- Exercise requirements: Write out the material below again, line for line, without any images.
-- -- --
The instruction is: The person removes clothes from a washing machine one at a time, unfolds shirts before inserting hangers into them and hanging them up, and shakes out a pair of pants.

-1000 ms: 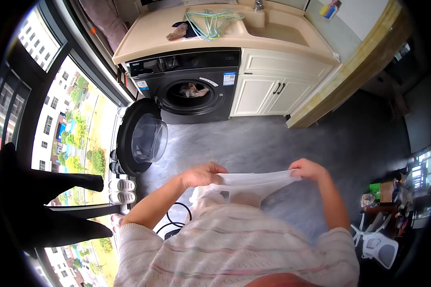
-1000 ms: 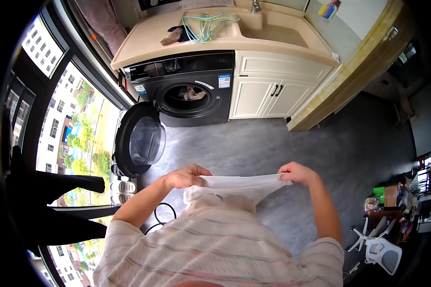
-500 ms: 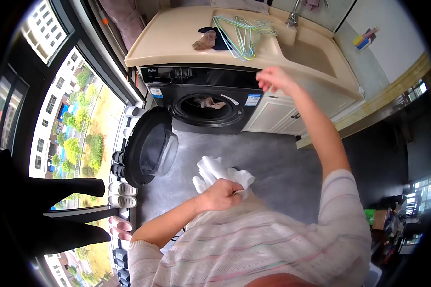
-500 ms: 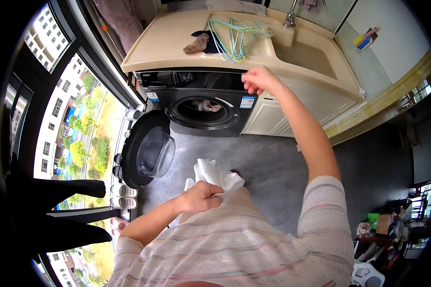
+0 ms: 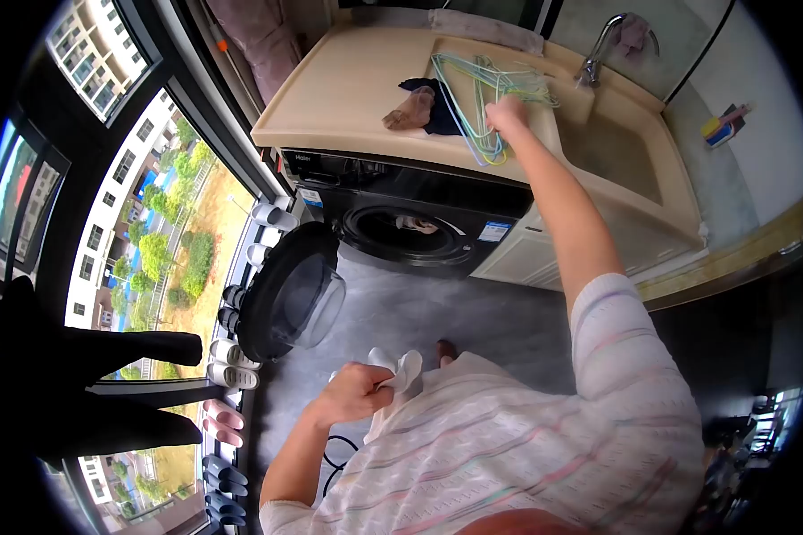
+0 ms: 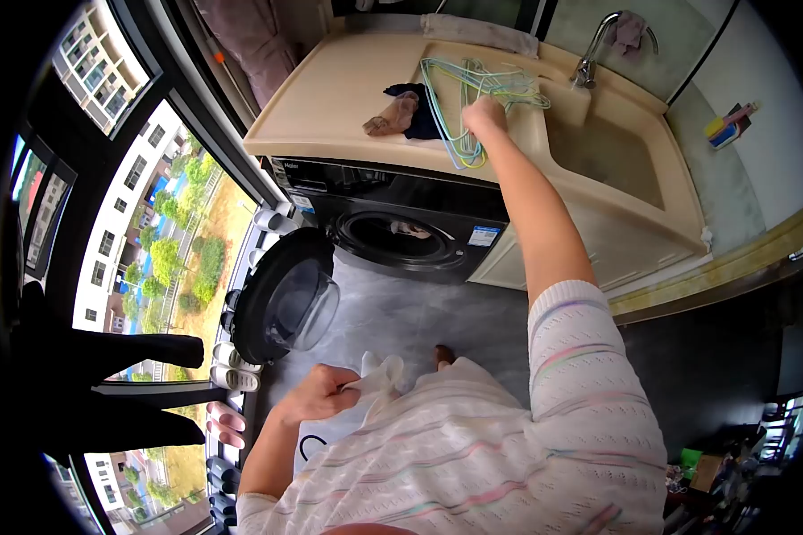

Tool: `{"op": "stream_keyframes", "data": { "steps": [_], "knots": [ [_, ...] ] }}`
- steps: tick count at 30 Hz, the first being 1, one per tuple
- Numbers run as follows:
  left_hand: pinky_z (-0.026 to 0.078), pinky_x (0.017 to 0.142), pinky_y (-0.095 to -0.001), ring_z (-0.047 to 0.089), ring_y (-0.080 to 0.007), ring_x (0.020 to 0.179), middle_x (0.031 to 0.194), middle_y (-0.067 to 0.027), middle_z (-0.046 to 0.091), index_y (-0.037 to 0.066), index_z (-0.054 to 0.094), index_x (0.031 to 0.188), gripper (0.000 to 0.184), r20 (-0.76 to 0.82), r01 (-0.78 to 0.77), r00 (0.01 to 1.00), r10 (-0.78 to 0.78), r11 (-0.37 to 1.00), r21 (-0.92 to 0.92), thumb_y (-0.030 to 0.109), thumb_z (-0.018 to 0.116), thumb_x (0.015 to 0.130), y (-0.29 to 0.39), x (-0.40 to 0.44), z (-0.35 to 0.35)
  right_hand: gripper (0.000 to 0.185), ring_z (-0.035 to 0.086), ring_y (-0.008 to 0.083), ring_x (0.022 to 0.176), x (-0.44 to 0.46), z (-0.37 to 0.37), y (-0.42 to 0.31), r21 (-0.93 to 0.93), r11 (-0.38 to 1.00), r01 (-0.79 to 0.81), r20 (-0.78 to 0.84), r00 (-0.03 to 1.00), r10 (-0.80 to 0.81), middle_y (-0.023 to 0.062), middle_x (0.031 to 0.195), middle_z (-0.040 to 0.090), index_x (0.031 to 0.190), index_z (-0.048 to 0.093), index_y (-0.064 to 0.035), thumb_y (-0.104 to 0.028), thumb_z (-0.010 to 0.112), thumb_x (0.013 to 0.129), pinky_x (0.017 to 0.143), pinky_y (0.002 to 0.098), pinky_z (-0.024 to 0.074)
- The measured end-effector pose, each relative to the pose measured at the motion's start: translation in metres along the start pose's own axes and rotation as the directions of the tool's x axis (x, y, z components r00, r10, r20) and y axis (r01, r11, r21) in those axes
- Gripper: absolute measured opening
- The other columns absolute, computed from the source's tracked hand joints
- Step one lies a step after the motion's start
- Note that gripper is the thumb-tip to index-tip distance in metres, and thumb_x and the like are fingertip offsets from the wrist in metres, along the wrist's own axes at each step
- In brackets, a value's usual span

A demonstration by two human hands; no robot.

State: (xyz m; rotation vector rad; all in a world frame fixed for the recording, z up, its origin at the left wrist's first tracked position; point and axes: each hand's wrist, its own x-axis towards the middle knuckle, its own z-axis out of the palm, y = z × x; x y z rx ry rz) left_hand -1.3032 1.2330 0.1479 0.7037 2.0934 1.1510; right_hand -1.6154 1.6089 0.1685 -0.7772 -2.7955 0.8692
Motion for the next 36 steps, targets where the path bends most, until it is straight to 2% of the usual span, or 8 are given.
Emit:
{"op": "stream_keyframes", "data": {
  "steps": [5,9,16,23,27,31,32,36],
  "knots": [
    [0.037,0.048,-0.0292,0.044,-0.0131,0.050,0.053,-0.0092,0.047,-0.002,0.058,0.074,0.012,0.016,0.026,1.000,-0.027,0.999,0.029,0.010,0.054,0.073,-0.004,-0.004,-0.017,0.020,0.058,0.0225,0.047,-0.038,-0.025,0.009,0.349,0.877,0.330,-0.271,0.931,-0.243,0.0123,0.057,0.058,0.076,0.058,0.0000,-0.019,0.055,0.076,0.047,0.0331,0.0472],
    [0.040,0.051,-0.0266,0.046,-0.0102,0.053,0.057,-0.0082,0.050,-0.003,0.060,0.082,0.017,0.037,-0.022,0.999,0.020,0.999,0.043,0.009,0.053,0.073,0.002,-0.006,-0.037,0.019,0.045,0.0073,0.043,-0.147,-0.053,0.027,0.570,0.677,0.465,-0.338,0.884,-0.322,0.0015,0.059,0.053,0.082,0.054,0.0010,-0.018,0.054,0.082,0.036,0.0227,0.0356],
    [0.042,0.056,-0.0256,0.051,-0.0109,0.059,0.063,-0.0069,0.055,-0.005,0.061,0.084,0.021,0.170,-0.113,0.982,0.088,0.983,0.145,0.008,0.051,0.071,0.058,0.005,-0.054,0.026,0.035,0.0067,0.043,-0.330,-0.072,0.077,0.950,0.249,0.187,-0.190,0.982,-0.014,-0.0024,0.056,0.040,0.099,0.050,0.0003,-0.019,0.055,0.083,0.040,0.0209,0.0296],
    [0.044,0.058,-0.0307,0.054,-0.0229,0.058,0.065,-0.0166,0.056,-0.004,0.061,0.080,0.021,0.290,-0.290,0.934,0.209,0.918,0.272,0.010,0.050,0.067,0.114,0.016,-0.031,0.029,0.023,0.0053,0.039,-0.365,-0.097,0.153,0.946,0.306,0.104,-0.142,0.984,0.105,-0.0056,0.048,0.025,0.088,0.059,0.0010,-0.027,0.052,0.086,0.038,0.0222,0.0192],
    [0.042,0.056,-0.0285,0.048,-0.0174,0.056,0.061,-0.0132,0.052,-0.004,0.060,0.079,0.020,0.321,-0.325,0.924,0.208,0.870,0.371,0.009,0.049,0.068,0.154,0.014,-0.013,0.033,0.024,0.0074,0.042,-0.384,-0.137,0.177,0.955,-0.270,0.124,-0.194,0.948,-0.253,-0.0048,0.047,0.025,0.066,0.049,-0.0079,-0.029,0.043,0.090,0.041,0.0227,0.0207],
    [0.040,0.054,-0.0260,0.046,-0.0105,0.057,0.058,-0.0059,0.049,-0.005,0.059,0.079,0.020,0.354,-0.344,0.907,0.230,0.888,0.305,0.011,0.049,0.071,0.190,0.015,0.017,0.036,0.024,0.0086,0.044,-0.421,-0.187,0.159,0.882,-0.471,-0.004,-0.251,0.842,-0.477,-0.0044,0.048,0.026,0.058,0.040,-0.0116,-0.027,0.038,0.091,0.043,0.0231,0.0204],
    [0.040,0.056,-0.0238,0.046,-0.0080,0.060,0.062,-0.0025,0.051,-0.006,0.059,0.081,0.021,0.402,-0.392,0.881,0.250,0.860,0.326,0.012,0.050,0.072,0.197,0.019,0.022,0.035,0.037,0.0076,0.039,-0.435,-0.184,0.146,0.841,-0.517,0.158,-0.366,0.870,-0.330,-0.0026,0.049,0.044,0.074,0.055,-0.0003,-0.027,0.040,0.092,0.036,0.0245,0.0295],
    [0.040,0.061,-0.0211,0.048,-0.0068,0.064,0.070,0.0001,0.055,-0.006,0.060,0.083,0.020,0.422,-0.407,0.849,0.317,0.902,0.141,0.010,0.054,0.074,0.229,0.008,0.049,0.036,0.022,0.0091,0.042,-0.436,-0.165,0.164,0.881,-0.449,0.147,-0.341,0.855,-0.390,-0.0040,0.046,0.020,0.054,0.033,-0.0116,-0.024,0.040,0.088,0.042,0.0257,0.0217]
  ]
}}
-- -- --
- Exercise output:
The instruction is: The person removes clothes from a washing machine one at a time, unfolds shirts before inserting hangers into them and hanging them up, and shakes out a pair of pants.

-1000 ms: 
-1000 ms: 
-500 ms: 
-500 ms: 
+0 ms: 
+0 ms: 

Tool: `{"op": "stream_keyframes", "data": { "steps": [_], "knots": [ [_, ...] ] }}`
- steps: tick count at 30 Hz, the first being 1, one per tuple
- Numbers run as follows:
  left_hand: pinky_z (-0.026 to 0.078), pinky_x (0.017 to 0.142), pinky_y (-0.095 to -0.001), ring_z (-0.047 to 0.089), ring_y (-0.080 to 0.007), ring_x (0.020 to 0.179), middle_x (0.031 to 0.194), middle_y (-0.067 to 0.027), middle_z (-0.046 to 0.091), index_y (-0.037 to 0.066), index_z (-0.054 to 0.094), index_x (0.031 to 0.188), gripper (0.000 to 0.184), r20 (-0.76 to 0.82), r01 (-0.78 to 0.77), r00 (0.01 to 1.00), r10 (-0.78 to 0.78), r11 (-0.37 to 1.00), r21 (-0.92 to 0.92), thumb_y (-0.030 to 0.109), thumb_z (-0.018 to 0.116), thumb_x (0.015 to 0.130), y (-0.29 to 0.39), x (-0.40 to 0.44), z (-0.35 to 0.35)
  right_hand: gripper (0.000 to 0.185), ring_z (-0.035 to 0.086), ring_y (-0.008 to 0.083), ring_x (0.022 to 0.176), x (-0.44 to 0.46), z (-0.37 to 0.37), y (-0.42 to 0.31), r21 (-0.93 to 0.93), r11 (-0.38 to 1.00), r01 (-0.79 to 0.81), r20 (-0.78 to 0.84), r00 (-0.03 to 1.00), r10 (-0.80 to 0.81), middle_y (-0.023 to 0.062), middle_x (0.031 to 0.195), middle_z (-0.040 to 0.090), index_x (0.031 to 0.190), index_z (-0.048 to 0.093), index_y (-0.064 to 0.035), thumb_y (-0.104 to 0.028), thumb_z (-0.010 to 0.112), thumb_x (0.013 to 0.129), pinky_x (0.017 to 0.143), pinky_y (0.002 to 0.098), pinky_z (-0.024 to 0.074)
- The measured end-effector pose, each relative to the pose measured at the motion's start: translation in metres along the start pose's own axes and rotation as the directions of the tool's x axis (x, y, z components r00, r10, r20) and y axis (r01, r11, r21) in those axes
- Gripper: absolute measured opening
- The other columns absolute, computed from the source's tracked hand joints
- Step one lies a step after the motion's start
- Note that gripper is the thumb-tip to index-tip distance in metres, and thumb_x and the like are fingertip offsets from the wrist in metres, along the wrist's own axes at each step
- In brackets, a value's usual span

A demonstration by two human hands; no robot.

State: (xyz m; rotation vector rad; all in a world frame fixed for the recording, z up, its origin at the left wrist's first tracked position; point and axes: each hand's wrist, its own x-axis towards the middle knuckle, its own z-axis out of the palm, y = z × x; x y z rx ry rz) left_hand -1.3032 1.2330 0.1479 0.7037 2.0934 1.1510; right_hand -1.6154 1.6089 0.1685 -0.7772 -2.7955 0.8692
Motion for the next 36 steps, targets where the path bends most, until it is straight to 2% of the usual span, or 8 are given.
Emit:
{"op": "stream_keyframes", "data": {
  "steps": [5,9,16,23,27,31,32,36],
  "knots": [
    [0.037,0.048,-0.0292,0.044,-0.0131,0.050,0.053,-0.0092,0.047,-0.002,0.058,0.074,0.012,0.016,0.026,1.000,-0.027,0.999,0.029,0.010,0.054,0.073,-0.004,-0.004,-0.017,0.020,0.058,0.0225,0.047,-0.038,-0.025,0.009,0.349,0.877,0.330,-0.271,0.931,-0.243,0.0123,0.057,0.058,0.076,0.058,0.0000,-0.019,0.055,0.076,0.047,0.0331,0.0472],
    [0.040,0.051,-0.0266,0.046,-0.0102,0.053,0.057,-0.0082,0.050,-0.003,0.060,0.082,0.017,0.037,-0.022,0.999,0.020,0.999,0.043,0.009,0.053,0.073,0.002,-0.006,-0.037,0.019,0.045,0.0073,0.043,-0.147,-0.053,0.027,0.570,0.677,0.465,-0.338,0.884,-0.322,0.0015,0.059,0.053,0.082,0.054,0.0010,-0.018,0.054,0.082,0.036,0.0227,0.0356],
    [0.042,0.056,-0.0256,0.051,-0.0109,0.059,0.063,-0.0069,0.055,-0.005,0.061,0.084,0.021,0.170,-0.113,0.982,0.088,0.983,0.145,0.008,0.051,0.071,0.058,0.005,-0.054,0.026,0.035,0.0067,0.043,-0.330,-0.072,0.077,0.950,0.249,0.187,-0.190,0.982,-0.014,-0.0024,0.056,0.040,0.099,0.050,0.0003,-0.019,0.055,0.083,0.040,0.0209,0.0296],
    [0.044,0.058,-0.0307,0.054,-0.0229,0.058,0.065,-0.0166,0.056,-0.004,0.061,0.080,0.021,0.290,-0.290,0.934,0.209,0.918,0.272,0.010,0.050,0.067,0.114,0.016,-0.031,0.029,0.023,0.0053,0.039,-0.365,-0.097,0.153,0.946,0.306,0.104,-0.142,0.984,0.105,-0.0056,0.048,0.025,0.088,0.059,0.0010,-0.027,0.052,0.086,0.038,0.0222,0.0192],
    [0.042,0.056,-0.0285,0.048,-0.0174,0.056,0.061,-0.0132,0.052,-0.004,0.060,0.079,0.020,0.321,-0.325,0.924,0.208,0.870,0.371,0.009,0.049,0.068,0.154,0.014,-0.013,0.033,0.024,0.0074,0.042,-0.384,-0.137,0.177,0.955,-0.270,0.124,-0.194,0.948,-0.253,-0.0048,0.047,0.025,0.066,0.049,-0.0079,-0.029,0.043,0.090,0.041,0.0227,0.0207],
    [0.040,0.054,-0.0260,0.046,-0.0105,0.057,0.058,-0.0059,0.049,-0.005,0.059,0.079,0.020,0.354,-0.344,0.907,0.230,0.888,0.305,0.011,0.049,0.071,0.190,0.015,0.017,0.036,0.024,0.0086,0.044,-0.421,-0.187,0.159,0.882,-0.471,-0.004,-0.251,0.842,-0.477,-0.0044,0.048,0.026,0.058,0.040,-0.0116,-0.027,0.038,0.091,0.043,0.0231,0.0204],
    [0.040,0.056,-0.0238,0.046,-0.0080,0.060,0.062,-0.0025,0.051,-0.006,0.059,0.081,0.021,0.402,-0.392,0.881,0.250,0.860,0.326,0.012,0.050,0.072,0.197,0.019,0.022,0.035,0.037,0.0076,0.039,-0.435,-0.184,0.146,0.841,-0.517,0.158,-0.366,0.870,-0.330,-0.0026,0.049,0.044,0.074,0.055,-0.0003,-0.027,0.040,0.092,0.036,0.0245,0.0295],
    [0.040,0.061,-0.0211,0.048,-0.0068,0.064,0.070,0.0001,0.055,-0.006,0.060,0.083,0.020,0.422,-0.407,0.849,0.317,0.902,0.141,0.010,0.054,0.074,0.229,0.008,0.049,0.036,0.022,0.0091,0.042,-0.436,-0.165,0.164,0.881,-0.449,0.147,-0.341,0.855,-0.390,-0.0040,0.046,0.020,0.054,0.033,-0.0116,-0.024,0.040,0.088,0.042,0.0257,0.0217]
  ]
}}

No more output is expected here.